### Instructions to follow:
Go through the data below and transcribe it exactly. Omit the images.
_____
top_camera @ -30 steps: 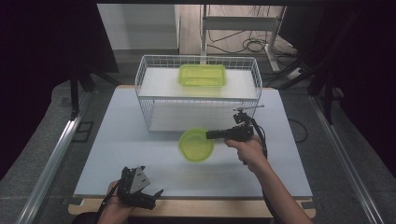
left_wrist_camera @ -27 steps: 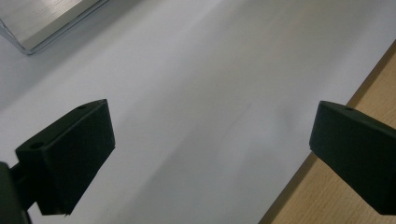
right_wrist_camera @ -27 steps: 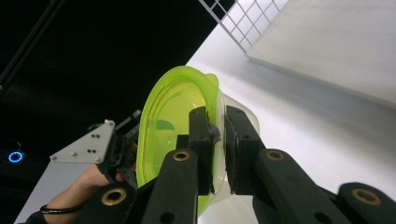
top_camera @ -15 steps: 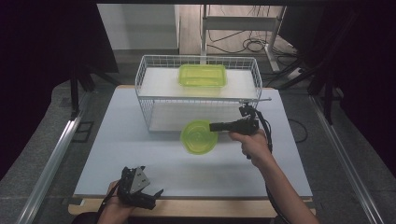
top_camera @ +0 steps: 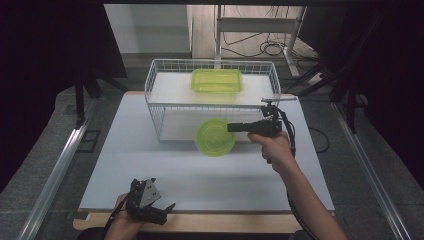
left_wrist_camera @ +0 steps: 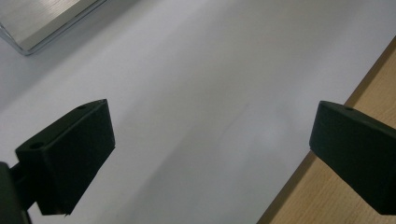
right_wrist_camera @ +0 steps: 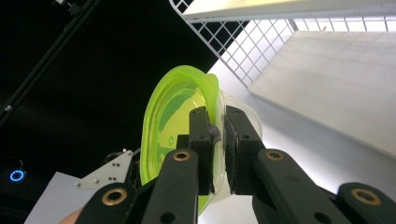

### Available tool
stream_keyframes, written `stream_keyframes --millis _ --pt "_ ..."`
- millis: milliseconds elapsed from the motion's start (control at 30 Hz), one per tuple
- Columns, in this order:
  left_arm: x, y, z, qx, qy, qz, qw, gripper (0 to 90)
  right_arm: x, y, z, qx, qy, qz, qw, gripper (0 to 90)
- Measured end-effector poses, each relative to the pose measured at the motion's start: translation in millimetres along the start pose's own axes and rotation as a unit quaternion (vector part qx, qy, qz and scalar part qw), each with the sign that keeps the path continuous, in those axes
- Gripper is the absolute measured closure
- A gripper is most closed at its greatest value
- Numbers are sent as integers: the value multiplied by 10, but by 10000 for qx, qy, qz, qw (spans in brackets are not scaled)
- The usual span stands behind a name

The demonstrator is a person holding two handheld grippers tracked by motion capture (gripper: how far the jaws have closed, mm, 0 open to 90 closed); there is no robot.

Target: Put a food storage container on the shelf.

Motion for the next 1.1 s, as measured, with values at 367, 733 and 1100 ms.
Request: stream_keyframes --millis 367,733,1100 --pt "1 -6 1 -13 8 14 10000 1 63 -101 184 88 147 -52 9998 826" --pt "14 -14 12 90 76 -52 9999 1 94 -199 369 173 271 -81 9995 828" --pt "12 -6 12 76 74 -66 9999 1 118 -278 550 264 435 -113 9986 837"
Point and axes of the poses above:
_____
### Solution to the problem:
top_camera @ -30 steps: 
left_wrist_camera @ -27 steps: 
right_wrist_camera @ -27 steps: 
top_camera @ -15 steps: 
top_camera @ +0 steps: 
left_wrist_camera @ +0 steps: 
right_wrist_camera @ +0 steps: 

### Available tool
stream_keyframes, written `stream_keyframes --millis _ --pt "_ ..."`
- millis: milliseconds elapsed from the motion's start (control at 30 Hz), one per tuple
- Columns, in this order:
  left_arm: x, y, z, qx, qy, qz, qw, gripper (0 to 90)
  right_arm: x, y, z, qx, qy, qz, qw, gripper (0 to 90)
- Measured end-effector poses, each relative to the pose measured at the motion's start: translation in millimetres along the start pose's own axes and rotation as a unit quaternion (vector part qx, qy, qz and scalar part qw), each with the sign that keeps the path continuous, in those axes
- Gripper is the absolute measured closure
- A gripper is most closed at its greatest value
- Numbers are sent as integers: the value multiplied by 10, but by 10000 for qx, qy, qz, qw (spans in brackets are not scaled)
- The usual span stands behind a name

The demonstrator is a person holding two handheld grippers tracked by motion capture (gripper: how far the jaws have closed, mm, 0 open to 90 closed); there is no robot.

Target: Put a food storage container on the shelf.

Motion for the next 1.1 s, as measured, with values at 367, 733 and 1100 ms.
Request: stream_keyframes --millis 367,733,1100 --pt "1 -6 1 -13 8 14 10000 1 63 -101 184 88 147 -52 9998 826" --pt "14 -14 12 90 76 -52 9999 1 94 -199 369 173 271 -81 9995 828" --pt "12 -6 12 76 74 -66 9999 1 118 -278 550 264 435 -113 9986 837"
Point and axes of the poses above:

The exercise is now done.